LOL. yeah, they are serious as a heart attack that 3 people do NOT sit at a 2 top.
She's stupid Lale. You don't give drunk ass people directions. That's why your not supposed to drink and drive. You can't follow those yellow lines.
What an ignorant ass! Didn't that guy know that the titty juice doesn't come in until AFTER you hold the baby? IDIOT.
Not that Rebecca Gayheart's really a "celebrity," but how many of these Hollywooders have killed people? She ran a boy over, Matthew Broderick killed someone while driving drunk and I don't recall him being in jail. Maybe I just didn't notice that he was gone. It does seem weird that Linds, Par and Nicole (the skank trifecta?) are getting so much attention for actions that didn't kill or even maim.

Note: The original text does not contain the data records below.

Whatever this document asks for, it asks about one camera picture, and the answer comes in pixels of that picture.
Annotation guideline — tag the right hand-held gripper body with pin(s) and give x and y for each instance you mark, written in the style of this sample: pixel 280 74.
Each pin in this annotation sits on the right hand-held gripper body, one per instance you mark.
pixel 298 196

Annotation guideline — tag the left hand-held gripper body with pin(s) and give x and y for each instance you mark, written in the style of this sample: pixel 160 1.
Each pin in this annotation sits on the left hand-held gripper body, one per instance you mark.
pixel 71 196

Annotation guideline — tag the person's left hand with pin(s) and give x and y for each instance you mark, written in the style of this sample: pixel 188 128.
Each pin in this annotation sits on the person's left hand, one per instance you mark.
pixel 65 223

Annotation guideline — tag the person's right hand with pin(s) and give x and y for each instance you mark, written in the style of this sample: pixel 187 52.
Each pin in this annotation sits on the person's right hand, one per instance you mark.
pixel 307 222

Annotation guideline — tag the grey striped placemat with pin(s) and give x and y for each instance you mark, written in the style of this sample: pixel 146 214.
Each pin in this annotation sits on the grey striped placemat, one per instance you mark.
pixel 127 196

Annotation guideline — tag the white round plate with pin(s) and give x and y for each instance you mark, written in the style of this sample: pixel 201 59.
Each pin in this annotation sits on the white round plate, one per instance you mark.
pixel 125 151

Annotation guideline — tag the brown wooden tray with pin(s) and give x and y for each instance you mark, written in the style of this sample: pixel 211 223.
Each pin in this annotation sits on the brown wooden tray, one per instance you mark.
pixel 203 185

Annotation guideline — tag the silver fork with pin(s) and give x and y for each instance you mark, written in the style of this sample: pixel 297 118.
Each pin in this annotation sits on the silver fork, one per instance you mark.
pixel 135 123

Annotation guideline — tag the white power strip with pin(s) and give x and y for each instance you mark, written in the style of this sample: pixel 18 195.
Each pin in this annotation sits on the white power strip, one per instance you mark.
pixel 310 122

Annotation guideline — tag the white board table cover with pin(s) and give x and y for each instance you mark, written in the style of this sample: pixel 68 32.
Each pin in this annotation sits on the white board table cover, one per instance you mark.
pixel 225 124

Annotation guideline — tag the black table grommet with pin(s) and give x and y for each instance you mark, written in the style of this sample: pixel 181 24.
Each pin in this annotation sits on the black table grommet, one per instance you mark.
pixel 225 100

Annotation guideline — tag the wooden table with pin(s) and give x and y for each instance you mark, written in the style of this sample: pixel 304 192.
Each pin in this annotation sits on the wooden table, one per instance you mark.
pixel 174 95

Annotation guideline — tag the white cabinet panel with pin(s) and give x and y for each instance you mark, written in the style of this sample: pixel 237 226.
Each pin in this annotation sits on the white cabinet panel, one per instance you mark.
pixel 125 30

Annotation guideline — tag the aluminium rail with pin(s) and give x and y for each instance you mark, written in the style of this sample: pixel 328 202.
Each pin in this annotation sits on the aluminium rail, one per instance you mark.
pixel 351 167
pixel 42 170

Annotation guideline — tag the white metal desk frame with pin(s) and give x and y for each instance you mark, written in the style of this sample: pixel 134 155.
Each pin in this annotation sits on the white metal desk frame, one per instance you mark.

When's Brandy going to court for her car thing?
The thing is, we weren't drunk! Seriously, we were known to get there, but we weren't ever ugly drunks- all we really wanted to do was dance and flirt with boys. Because we were laughing too loudly we were singled out. And this wasn't like a classy Radisson bar, okay? This was The 25th Hour, outside of Dallas, PA. We should have been allowed to throw turds into the crowd and still stay there. I swear she was jealous. Believe me, we didn't compare in the body department or anything, and none of us had that sweet platinum/white hair, but maybe she didn't want other girls attracting attention. I don't know why it still riles me up. I'm very fair, I guess.
I don't remember Matthew Broderick being involved in any scandals. Refresh me. Was this in the his Ferris Bueller hey-day?
1987. Killed 2 women, but I guess in Ireland the laws are even worse than here. He paid less than $200 and is now a Broadway hero. Hail to the drink and drive!
I sort of vaguely remember that story now. No one ever brings it up though, that's for sure.
And all Rebecca G. had to do was marry a hot guy and get some naked pap shots going on. It does put things into perspective. I guess people really do want to see these girls fail, but that's because they're stupid egotistical bitches, no?
Yes.
Great. Now that we've settled that issue, why is Richard G. stuck in the early 1990s, and how bad is Brit's song? I couldn't hear it. Can't wait for the video…
Brit's song is horrible. HORRIBLE. My ears bled, actually.
True story.
I just read the lyrics and my eyes are still leaking blood.
Eye leakage is so gauche, Evil. ;)
I'm a tacky girl, what can I say.
Nasty old rag is what you are, awright?
That too.
I thought Richard Greico was Carrot Top in a brown wig! Scary!
Siegfried and Roy are gay?!? I am shocked! Just shocked!
Next thing, we'll find out that Liberace was gay.
No way, that guy was stud with a capital Fabulous.